Awesome
gl_multicast
In this sample the GL_NVX_linked_gpu_multicast extension is used to render a basic stereo scene on two GPUs in an SLI system.
|
|
|
NOTE: This sample works with drivers 361.43 (http://www.nvidia.com/download/driverResults.aspx/96888/en-us) and above.
|
|
|
Applications rendering stereo content, be it for display on an HMD or on another stereo display, need to generate two images per frame. These left and right eye renderings show an identical scene rendered from two different viewpoints.
With the new GL_NVX_linked_gpu_multicast extension it is possible to control multiple GPUs that are in an NVIDIA SLI group with a single OpenGL context to reduce overhead and improve frame rates.
While the driver is in this new multicast mode, all OpenGL operations that are not related to the extension are broadcast to all GPUs in the SLI group. Allocations are mirrored, data uploads are broadcast and rendering commands are executed on all GPUs. This means that without use of the special functionality in the new multicast extension, all GPUs are executing the same work on the same data.
For stereo rendering of a frame in VR, the GPU must render the same scene from two different eye positions. A normal application using only one GPU must render these two images sequentially, which means twice the CPU and GPU workload.

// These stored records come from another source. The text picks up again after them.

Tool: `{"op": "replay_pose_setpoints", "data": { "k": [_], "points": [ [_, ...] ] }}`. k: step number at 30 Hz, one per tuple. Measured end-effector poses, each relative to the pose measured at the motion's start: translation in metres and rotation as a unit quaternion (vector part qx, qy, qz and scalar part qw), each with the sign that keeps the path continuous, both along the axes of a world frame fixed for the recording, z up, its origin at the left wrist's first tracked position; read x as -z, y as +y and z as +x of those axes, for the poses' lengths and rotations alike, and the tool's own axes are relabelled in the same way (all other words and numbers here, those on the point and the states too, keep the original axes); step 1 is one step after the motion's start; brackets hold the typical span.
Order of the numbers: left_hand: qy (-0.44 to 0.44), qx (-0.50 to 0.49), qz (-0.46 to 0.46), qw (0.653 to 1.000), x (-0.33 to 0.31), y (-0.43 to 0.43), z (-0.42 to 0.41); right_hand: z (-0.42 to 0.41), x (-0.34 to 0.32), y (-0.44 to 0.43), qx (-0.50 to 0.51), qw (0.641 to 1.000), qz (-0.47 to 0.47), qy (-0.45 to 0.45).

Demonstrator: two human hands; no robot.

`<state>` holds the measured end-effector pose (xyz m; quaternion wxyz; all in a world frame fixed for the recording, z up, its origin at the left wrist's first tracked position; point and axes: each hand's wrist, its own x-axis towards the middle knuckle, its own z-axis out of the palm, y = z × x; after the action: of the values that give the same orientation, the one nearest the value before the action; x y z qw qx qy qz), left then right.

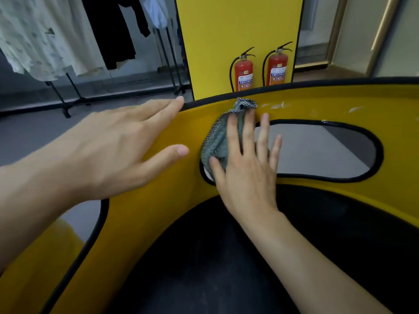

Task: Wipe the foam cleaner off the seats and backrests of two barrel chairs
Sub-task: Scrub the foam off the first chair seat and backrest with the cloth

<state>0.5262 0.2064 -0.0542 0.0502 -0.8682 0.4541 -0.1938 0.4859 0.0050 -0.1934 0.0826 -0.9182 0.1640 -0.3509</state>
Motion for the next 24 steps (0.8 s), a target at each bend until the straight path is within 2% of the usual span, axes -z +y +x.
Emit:
{"op": "replay_pose_setpoints", "data": {
  "k": [4,7,9,14,17,20,24],
  "points": [
    [-0.01,-0.027,0.062,0.998,-0.004,-0.045,0.001,-0.003,-0.001,-0.009,0.024,1.0,0.019,-0.005],
    [-0.013,-0.014,0.064,0.998,-0.002,-0.074,0.007,0.001,-0.002,0.008,-0.014,0.999,0.022,-0.02],
    [-0.014,0.002,0.057,0.998,0.0,-0.089,0.01,-0.004,-0.002,-0.004,-0.02,1.0,-0.008,-0.011],
    [-0.021,0.012,0.055,0.998,0.007,-0.102,0.012,-0.033,-0.001,-0.074,0.079,0.996,-0.023,0.017],
    [-0.045,0.016,0.03,0.998,0.012,-0.102,0.012,-0.038,-0.004,-0.077,0.104,0.994,-0.023,0.01],
    [-0.058,0.013,0.01,0.998,0.016,-0.102,0.013,-0.023,-0.009,-0.054,0.076,0.997,-0.03,-0.001],
    [-0.078,0.019,-0.007,0.997,0.019,-0.103,0.016,-0.01,-0.009,-0.034,0.01,0.994,-0.111,0.006]
  ]
}}
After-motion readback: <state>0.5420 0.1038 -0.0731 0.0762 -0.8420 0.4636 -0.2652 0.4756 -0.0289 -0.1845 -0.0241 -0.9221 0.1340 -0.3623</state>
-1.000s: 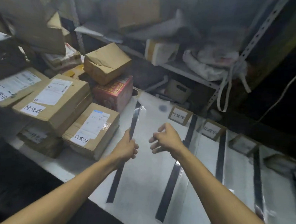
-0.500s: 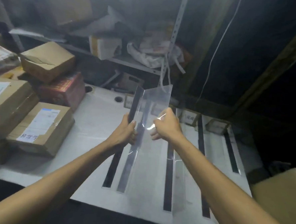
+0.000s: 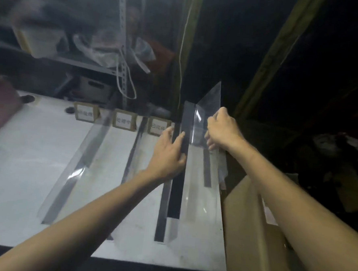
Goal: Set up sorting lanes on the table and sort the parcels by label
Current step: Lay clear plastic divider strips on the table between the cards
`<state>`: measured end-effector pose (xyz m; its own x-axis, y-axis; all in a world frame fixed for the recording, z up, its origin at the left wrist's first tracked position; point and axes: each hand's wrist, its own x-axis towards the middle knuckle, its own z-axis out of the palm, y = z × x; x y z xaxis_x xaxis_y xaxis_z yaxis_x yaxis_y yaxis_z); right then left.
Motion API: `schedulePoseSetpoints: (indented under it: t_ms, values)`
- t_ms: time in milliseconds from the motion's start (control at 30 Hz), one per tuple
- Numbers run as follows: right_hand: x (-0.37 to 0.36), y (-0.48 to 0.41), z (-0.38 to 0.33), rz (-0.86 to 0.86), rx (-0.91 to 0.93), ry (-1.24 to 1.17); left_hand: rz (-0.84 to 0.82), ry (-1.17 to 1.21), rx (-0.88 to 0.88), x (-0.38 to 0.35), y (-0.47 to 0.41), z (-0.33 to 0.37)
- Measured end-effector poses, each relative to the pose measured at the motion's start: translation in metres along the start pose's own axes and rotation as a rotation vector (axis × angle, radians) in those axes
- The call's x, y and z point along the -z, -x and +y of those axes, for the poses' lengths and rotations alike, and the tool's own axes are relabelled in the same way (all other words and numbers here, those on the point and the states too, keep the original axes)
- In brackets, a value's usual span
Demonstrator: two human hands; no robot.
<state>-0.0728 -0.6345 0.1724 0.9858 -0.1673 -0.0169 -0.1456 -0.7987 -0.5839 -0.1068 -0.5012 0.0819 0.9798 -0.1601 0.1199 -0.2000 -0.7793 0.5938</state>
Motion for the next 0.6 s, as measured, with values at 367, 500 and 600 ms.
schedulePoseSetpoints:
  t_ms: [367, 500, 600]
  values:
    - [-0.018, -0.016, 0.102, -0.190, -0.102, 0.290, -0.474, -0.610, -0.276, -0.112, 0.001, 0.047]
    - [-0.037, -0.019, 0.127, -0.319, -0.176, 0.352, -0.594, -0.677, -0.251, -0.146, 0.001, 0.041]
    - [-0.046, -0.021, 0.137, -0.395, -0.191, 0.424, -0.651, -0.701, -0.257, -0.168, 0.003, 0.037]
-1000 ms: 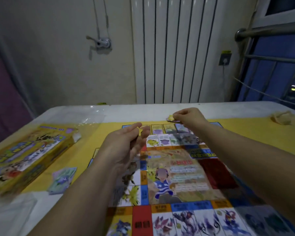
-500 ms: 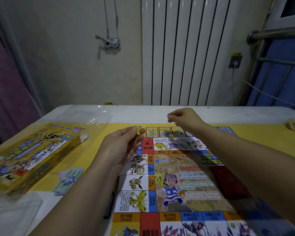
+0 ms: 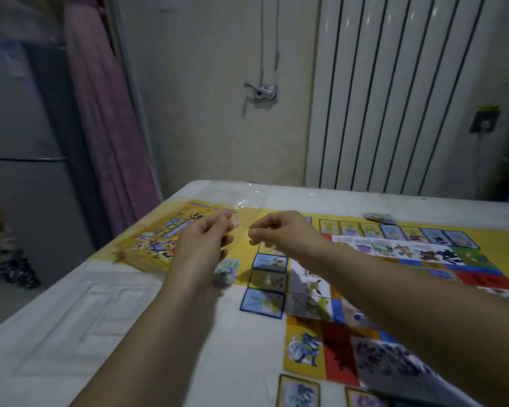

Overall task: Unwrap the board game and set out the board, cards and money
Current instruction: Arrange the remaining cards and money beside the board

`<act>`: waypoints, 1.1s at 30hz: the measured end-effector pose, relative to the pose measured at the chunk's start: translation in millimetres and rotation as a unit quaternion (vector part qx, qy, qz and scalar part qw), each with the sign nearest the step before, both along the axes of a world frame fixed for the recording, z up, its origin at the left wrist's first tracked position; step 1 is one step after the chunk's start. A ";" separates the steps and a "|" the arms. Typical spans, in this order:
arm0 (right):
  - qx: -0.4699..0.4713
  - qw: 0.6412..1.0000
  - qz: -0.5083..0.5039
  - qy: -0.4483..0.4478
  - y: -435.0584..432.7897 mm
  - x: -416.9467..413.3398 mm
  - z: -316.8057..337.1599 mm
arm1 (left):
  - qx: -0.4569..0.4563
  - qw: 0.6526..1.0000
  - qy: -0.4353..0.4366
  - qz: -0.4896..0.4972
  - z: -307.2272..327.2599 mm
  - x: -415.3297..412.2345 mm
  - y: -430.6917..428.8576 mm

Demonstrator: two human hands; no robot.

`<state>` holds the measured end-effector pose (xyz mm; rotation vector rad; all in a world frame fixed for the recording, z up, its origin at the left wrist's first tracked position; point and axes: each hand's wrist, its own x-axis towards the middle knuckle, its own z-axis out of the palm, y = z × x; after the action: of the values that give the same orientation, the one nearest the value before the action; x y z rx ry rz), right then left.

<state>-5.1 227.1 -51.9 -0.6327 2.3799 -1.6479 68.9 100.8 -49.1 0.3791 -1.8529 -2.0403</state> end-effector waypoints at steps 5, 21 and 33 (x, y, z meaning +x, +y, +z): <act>0.126 0.992 0.000 0.029 -36.3 -5.9 -23.5 | -0.011 0.999 0.017 0.034 2.5 22.1 -30.2; 0.188 0.963 -0.101 0.164 129.3 105.1 29.8 | -0.045 0.989 0.055 -0.128 19.1 39.5 108.1; 0.260 0.874 -0.387 0.134 423.8 188.2 29.8 | -0.241 0.893 0.063 -0.375 5.1 53.9 344.4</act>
<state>183.1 650.9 -22.1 0.2617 3.3618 -1.0117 122.8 445.2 -44.0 -0.6911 -2.5686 -1.8068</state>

With the new OpenGL multicast extension it is possible to upload the same scene to two different GPUs and render this scene from two different viewpoints with one OpenGL rendering stream. This distributes the rendering workload across two GPUs and eliminates the CPU overhead of sending the rendering commands twice.
Performance
Due to the fact that for a sequential rendering of the left and the right eye almost exactly the same rendering workload is executed twice, using two GPUs with the multicast extension is beneficial in almost any cases: CPU limited renderers don't have to traverse the scene twice and generate the OpenGL stream twice. Fragment or geometry bound renderers can benefit from the additional rendering horsepower.

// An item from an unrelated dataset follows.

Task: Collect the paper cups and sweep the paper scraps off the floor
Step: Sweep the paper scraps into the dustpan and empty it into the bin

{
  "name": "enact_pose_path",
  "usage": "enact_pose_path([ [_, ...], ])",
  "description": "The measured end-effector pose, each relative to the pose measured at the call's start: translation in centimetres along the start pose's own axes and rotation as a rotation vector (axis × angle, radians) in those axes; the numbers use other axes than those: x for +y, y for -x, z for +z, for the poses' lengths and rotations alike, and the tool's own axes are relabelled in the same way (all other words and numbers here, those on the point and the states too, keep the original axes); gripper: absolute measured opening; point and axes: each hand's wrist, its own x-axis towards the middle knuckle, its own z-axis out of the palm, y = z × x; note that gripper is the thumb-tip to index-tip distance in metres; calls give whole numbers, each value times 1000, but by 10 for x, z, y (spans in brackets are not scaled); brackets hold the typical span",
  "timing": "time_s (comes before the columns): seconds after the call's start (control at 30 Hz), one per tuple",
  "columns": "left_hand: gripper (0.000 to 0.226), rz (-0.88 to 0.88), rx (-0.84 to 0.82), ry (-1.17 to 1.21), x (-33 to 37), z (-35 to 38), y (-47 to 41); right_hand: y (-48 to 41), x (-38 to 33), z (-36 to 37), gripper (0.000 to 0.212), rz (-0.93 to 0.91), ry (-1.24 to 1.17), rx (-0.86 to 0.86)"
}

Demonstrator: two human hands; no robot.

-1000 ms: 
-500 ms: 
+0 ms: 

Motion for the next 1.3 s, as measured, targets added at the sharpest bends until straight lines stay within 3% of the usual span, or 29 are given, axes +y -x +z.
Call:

The following graph shows the render times in ms and scaling for the gl_multicast sample. The sample is vertex bound, and the varying workload (on the x-axis) is realized by changing the number of objects that are rendered.
Frame times are linear with the number of objects, both for 1 and 2 GPUs, and because of the fixed overhead due to multi-GPU rendering (the difference between the frame times for 2 GPUs and perfect 2x scaling) the scaling factor asymptotically approaches the perfect value of 2.0x.
Sample Highlights
The user can change the graphics workload by either pressing the up and down arrow keys or by modifying the workload factor value. Use of the multicast extension for rendering the image can be en- and disabled by either pressing the space bar or (un-)checking the multicast checkbox.

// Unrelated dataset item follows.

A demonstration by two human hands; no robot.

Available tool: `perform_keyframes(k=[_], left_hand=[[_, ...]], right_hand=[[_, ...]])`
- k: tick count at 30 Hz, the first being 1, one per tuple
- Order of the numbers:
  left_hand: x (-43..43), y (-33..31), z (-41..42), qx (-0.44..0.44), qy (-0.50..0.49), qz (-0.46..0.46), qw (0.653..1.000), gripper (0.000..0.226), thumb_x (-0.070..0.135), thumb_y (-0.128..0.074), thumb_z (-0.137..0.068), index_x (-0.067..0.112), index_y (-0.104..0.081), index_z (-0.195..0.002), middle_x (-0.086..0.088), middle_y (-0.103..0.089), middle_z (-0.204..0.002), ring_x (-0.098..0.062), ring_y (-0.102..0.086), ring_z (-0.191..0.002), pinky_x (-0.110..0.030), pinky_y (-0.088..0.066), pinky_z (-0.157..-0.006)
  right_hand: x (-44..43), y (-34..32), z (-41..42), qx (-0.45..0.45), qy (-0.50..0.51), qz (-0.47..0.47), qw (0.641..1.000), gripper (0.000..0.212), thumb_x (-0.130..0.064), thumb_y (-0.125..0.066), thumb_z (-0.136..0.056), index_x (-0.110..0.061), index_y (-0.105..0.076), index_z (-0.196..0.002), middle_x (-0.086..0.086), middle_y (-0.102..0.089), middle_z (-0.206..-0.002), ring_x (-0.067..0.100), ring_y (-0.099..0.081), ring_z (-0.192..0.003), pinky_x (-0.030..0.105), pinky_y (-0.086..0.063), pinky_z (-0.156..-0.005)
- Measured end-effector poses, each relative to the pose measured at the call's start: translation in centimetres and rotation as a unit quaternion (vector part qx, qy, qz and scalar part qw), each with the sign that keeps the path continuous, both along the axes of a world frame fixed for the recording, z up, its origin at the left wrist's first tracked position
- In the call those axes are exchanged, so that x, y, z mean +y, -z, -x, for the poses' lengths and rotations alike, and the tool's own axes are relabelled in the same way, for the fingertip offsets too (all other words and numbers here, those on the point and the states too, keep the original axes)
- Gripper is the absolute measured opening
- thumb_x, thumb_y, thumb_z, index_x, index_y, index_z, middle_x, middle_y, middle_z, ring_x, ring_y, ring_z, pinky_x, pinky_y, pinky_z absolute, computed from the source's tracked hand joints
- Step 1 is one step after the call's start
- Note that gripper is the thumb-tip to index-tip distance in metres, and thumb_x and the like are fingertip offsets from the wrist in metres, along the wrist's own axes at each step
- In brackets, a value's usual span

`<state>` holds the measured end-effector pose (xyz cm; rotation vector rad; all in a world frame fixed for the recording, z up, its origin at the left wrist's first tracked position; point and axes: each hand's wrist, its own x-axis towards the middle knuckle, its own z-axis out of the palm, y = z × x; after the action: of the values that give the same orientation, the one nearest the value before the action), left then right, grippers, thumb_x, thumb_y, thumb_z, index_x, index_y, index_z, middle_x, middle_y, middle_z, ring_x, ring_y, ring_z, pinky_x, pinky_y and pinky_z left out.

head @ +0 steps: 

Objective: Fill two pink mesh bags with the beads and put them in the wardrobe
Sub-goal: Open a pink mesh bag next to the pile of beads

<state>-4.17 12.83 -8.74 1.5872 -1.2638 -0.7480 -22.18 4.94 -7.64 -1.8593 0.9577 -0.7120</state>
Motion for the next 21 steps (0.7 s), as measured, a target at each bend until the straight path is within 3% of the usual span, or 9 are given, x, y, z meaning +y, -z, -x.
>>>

By searching the file main.cpp for the keyword "MULTICAST" the parts of the source code where a single-GPU application needs to be modified for multicast use can be found. Key functionality is found in the Sample::think() function, where the rendering is either done in sequence for the right and left eye or done for both eyes on two GPUs at the same time.
The following abstracted samples show the differences between a normal application doing sequential stereo rendering and an application doing parallel rendering using the new multicast extension. Since all “normal” OpenGL operations are mirrored in multicast mode, the application’s code for preparing the scene for rendering can stay unchanged, minimizing code changes when modifying an application for use of the multicast extension.
The first sample shows how a standard application typically renders a stereo image. First, data is uploaded to the GPU containing data for the left eye (1.), and the first image is rendered (2.). Then, data for the right eye is uploaded (3.), followed by rendering the second image (4.). Calling the rendering function twice means that the OpenGL stream for rendering the image needs to be generated twice, causing twice the CPU overhead compared to the second sample.
// render into left and right texture sequentially
// 1. set & upload left eye for the first image
sceneData.view = /* left eye data */;
glNamedBufferSubDataEXT( ..., &sceneData );
// use left texture as render target
glFramebufferTexture2D( ..., colorTexLeft, ... );
// 2. render into left texture
render( ... );
// 3. set & upload right eye for second image
sceneData.view = /* right eye data */;
glNamedBufferSubDataEXT( ..., &sceneData );
// use right texture as render target
glFramebufferTexture2D( ..., colorTexRight, ... );
// 4. render into right texture
render( ... );
The second sample shows how to generate the same set of textures using two GPUs. Both data for the left and the right eye are uploaded to GPU 0 and GPU 1, respectively (1.). Since the scene data is identical on both GPUs, the single render call (2.) that gets broadcast to both GPUs generates both the left and the right eye, on GPUs 0 and 1, in their version of the left texture. To work with both textures on one GPU afterwards, the right eye image needs to be copied from GPU 1 into GPU 0 (3.).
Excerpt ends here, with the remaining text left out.